Como consecuencia del sentido cristiano del “examen-confesión”, la virginidad no puede ser reducida a la contención sexual. Los Padres de la Iglesia llegaron incluso a señalar que sólo los antiguos concebían la virginidad como una renuncia sexual. El combate por la castidad emprendido por los monjes, con teóricos como Basilio de Ancira y Casiano, llevaba la virginidad al grado de un tipo de conocimiento. Y si bien era una guerra contra el Enemigo –a veces en el cuerpo, otras en el alma–, lo fundamental era llegar a la castidad de la Escritura, el acceso a la gracia de Dios. Esto implicaba que fuera una opción de vida, una decisión voluntaria para la que no era aceptable la castración, puesto que la carencia de los órganos suponía evitar ese combate que era parte de un camino de perfección. Las puertas de los vicios estaban al lado de las virtudes, y la virginidad se constituía como un arte al que se dedicaba la vida, que necesitaba de un director al que se debía obediencia absoluta. Y, sobre todo, era un saber sobre sí mismo que no admitía claudicaciones.

El contacto sexual, como lo escribió más adelante san Agustín, implicaba que la fecundación de la esposa tendría que efectuarse sin el “aguijón de una seductora pasión”. Sin ese “ardor perturbador”, el semen podría trasmitirse a la esposa sin afectar la virginidad, “como el flujo menstrual puede producirse sin vulneración alguna” (p. 419) del himen. Leer los textos de los Padres de la Iglesia llevó a Foucault a postular lo que llamó “tecnologías del alma”, o técnicas de sí. Y llegar a esta formulación, aislar el concepto de la construcción de un estilo de vida, permitió a Foucault discernir entre esa carne del cristianismo y esta otra cosa que entendemos hoy por sexualidad, esa idea en la que, de un modo u otro, participan, en nuestro tiempo, otras “tecnologías de sí”.

Coda

Leer Las confesiones de la carne implica tomarlo como parte de un proyecto de trabajo en el que se buscaba demostrar, por un lado, que desde los antiguos hubo un núcleo prescriptivo constante, anterior al cristianismo, que los cristianos integraron en su teología con una inspiración platónica. Pero, sobre todo, que su teología implicó una redefinición de la subjetividad y de la verdad que afectaba menos lo permitido y lo prohibido que la producción de una nueva forma de relación con los placeres.

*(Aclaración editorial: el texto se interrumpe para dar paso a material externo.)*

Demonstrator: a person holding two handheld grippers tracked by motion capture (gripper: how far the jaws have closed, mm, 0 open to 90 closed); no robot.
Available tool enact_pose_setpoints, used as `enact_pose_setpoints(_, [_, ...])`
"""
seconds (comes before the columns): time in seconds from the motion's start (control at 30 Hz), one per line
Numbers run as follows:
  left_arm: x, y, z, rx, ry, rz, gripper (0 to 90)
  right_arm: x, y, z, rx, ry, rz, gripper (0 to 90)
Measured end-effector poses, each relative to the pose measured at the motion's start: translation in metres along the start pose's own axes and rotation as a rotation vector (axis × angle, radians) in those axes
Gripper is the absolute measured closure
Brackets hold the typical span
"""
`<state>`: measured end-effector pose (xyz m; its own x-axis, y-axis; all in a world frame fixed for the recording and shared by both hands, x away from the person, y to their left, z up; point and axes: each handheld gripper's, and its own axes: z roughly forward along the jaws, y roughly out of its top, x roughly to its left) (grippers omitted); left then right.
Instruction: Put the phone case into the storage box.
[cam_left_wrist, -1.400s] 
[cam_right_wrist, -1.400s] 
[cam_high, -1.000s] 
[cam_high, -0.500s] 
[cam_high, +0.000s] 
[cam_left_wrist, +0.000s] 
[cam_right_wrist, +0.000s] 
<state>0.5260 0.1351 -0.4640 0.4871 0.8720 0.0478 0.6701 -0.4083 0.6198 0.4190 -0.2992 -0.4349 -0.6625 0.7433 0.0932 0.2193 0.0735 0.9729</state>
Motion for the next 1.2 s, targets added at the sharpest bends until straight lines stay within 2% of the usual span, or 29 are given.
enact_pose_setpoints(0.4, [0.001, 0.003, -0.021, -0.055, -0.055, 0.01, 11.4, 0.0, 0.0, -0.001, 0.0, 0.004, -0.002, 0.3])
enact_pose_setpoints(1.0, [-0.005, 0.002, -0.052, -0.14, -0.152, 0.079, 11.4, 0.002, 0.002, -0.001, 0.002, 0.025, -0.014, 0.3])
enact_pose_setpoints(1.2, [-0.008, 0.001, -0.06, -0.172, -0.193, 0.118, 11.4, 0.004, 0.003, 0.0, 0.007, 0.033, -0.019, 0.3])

Una serie de preguntas cae para nosotros, para nuestro tiempo: ¿de qué se trata esa teología política que ha formulado un objeto de lucha denominado “ideología de género”? ¿Qué se reedita en esa guerra que algunos militantes o militares emprenden contra experiencias y conocimientos eróticos que no se reducen a hombre/mujer? ¿Qué tecnologías de sí proponen y cuáles buscan hacer desaparecer en su lucha contra supuestos autores extranjeros, remake de demonios caídos de quién sabe qué mundo increado? ¿Podría, Las confesiones de la carne, permitirnos una lectura más afinada de estos asuntos? La apuesta está en la lectura que pueda hacer cada uno.

Historia de la sexualidad 4. Las confesiones de la carne. De Michel Foucault. Siglo XXI Editores Arg, 2019, 464 págs.